[What needs to be done]
For the word "things", state how many lines of the records include it, with no other text.

Recorded data
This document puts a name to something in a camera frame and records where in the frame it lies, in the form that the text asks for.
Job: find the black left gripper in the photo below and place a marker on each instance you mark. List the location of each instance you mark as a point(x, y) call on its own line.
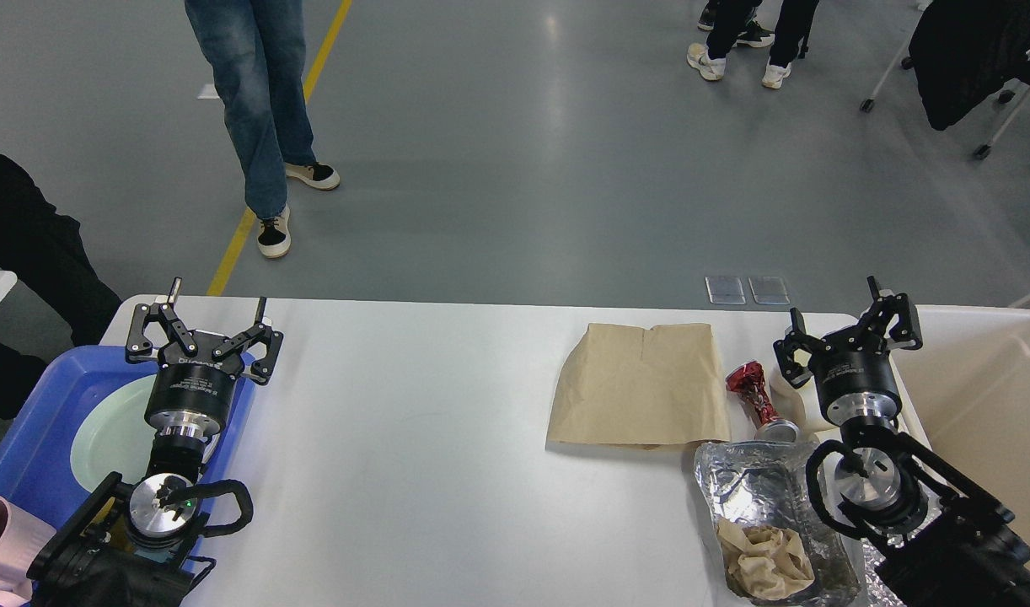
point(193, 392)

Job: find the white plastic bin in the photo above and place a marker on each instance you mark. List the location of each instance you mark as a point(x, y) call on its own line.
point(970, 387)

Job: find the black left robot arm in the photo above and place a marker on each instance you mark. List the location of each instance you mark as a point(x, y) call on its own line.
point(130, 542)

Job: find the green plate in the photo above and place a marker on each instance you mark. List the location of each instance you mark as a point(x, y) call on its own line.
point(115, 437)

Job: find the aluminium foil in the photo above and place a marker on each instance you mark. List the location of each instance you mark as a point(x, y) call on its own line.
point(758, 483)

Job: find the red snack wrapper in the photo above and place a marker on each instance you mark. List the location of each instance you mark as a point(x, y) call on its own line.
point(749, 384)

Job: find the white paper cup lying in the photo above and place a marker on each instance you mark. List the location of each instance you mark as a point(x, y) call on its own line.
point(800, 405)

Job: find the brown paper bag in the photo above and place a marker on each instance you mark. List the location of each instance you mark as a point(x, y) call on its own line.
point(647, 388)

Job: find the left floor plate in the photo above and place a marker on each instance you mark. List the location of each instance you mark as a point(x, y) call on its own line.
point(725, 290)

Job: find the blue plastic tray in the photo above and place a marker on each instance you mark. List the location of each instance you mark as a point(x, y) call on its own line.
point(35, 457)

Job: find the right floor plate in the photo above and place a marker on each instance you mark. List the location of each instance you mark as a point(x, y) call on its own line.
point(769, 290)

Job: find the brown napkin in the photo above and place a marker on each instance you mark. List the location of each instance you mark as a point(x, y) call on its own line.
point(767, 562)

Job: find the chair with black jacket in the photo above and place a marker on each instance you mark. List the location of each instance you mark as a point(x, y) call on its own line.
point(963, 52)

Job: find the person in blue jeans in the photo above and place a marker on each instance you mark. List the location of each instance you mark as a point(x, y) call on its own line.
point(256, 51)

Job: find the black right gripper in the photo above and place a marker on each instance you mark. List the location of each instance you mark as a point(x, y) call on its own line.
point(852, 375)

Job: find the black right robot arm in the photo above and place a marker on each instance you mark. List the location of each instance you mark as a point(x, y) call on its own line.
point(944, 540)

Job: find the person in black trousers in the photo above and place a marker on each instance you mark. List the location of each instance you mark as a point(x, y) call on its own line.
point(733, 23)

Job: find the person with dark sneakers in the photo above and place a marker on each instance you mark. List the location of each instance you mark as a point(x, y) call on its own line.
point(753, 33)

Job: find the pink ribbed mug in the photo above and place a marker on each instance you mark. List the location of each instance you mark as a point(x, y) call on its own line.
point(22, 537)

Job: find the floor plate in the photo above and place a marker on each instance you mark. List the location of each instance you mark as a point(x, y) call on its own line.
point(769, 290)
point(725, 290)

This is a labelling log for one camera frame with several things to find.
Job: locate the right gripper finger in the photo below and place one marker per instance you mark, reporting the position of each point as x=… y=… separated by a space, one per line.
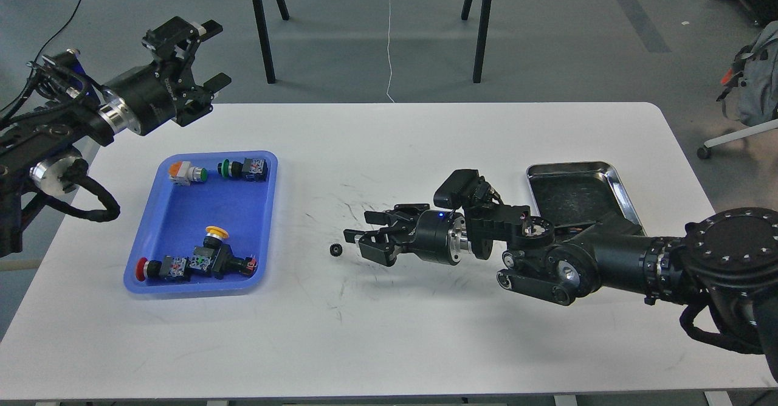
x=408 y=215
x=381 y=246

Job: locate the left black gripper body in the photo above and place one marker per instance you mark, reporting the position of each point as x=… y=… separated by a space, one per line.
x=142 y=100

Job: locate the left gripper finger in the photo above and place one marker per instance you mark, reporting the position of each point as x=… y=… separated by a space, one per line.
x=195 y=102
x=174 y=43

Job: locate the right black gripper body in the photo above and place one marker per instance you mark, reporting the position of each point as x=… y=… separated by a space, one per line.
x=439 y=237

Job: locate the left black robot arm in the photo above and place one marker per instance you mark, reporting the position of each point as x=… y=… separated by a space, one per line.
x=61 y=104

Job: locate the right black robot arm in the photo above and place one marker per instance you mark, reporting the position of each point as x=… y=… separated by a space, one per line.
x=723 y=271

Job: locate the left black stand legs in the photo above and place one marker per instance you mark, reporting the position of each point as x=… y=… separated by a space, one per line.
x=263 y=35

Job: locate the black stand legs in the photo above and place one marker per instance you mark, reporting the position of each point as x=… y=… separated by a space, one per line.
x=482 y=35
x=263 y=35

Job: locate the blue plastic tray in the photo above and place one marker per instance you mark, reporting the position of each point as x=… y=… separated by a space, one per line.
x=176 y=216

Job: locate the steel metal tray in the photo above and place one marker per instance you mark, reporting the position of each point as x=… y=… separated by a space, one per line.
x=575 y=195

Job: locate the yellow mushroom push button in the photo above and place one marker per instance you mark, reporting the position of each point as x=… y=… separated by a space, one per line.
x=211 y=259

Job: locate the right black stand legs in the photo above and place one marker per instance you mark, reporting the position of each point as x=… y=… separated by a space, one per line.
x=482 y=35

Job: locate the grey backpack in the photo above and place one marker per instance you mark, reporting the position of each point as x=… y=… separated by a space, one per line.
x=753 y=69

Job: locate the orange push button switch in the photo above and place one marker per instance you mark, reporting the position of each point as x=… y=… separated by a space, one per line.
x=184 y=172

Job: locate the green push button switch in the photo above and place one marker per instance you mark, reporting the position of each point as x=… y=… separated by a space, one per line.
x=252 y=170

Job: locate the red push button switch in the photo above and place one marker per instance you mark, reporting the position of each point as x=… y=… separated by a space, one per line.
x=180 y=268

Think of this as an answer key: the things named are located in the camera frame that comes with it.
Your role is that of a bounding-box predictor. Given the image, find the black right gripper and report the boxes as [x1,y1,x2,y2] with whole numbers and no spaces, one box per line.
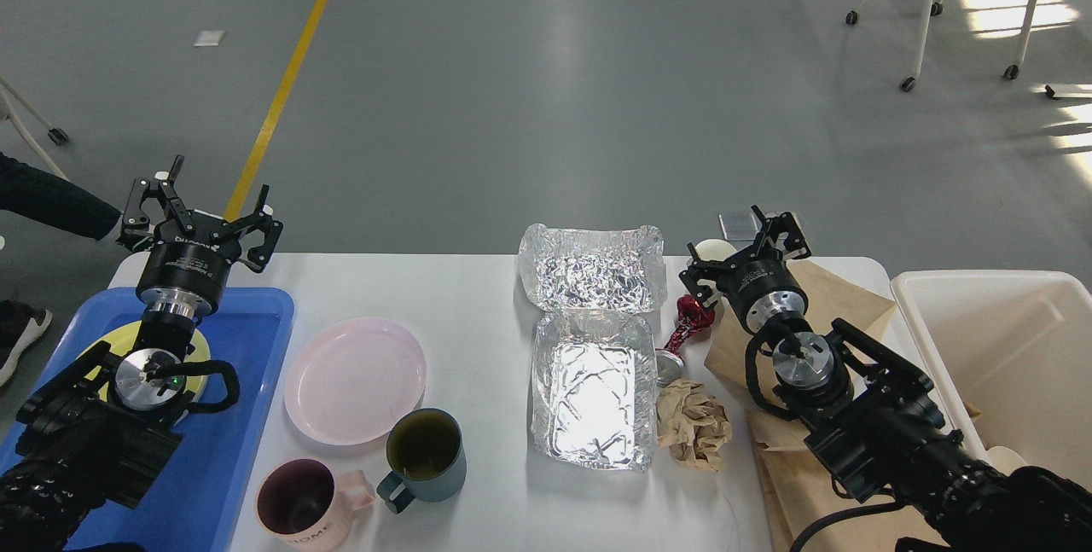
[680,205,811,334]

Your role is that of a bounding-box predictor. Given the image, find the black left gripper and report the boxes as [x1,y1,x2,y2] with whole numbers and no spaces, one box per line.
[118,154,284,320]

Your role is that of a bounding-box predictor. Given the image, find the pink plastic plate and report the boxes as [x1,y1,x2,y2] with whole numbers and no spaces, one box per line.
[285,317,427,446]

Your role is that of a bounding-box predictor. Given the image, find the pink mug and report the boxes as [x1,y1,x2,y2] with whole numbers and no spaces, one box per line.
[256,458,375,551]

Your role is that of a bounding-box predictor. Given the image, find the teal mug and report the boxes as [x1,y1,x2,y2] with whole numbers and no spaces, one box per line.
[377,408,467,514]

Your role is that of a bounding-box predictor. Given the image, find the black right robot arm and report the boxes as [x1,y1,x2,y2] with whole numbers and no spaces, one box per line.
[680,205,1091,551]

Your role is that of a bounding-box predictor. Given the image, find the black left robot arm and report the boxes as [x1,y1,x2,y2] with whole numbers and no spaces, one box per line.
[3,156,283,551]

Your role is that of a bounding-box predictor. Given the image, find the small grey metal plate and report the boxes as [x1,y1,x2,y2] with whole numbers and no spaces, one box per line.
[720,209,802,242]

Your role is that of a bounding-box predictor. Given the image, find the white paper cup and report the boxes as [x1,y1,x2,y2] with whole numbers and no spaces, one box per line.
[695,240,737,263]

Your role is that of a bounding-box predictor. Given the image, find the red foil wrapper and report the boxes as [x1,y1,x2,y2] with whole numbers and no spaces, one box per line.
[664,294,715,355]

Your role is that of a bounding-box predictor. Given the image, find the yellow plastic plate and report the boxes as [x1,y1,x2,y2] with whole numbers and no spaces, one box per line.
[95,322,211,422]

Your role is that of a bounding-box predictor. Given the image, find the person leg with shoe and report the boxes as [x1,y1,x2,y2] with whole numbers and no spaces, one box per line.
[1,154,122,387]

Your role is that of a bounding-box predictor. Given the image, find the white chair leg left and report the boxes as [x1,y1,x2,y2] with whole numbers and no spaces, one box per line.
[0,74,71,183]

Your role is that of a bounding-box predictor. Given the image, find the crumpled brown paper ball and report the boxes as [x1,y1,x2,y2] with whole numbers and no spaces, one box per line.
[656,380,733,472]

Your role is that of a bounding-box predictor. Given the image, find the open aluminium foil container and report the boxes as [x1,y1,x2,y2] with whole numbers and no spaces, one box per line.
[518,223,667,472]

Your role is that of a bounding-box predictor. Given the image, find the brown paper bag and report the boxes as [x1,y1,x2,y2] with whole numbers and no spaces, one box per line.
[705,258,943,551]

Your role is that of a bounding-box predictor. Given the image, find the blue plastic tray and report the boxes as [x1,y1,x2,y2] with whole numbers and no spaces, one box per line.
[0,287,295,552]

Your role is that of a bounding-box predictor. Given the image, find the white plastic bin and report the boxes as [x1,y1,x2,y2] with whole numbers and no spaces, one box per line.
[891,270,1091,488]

[Response for this exercise]
2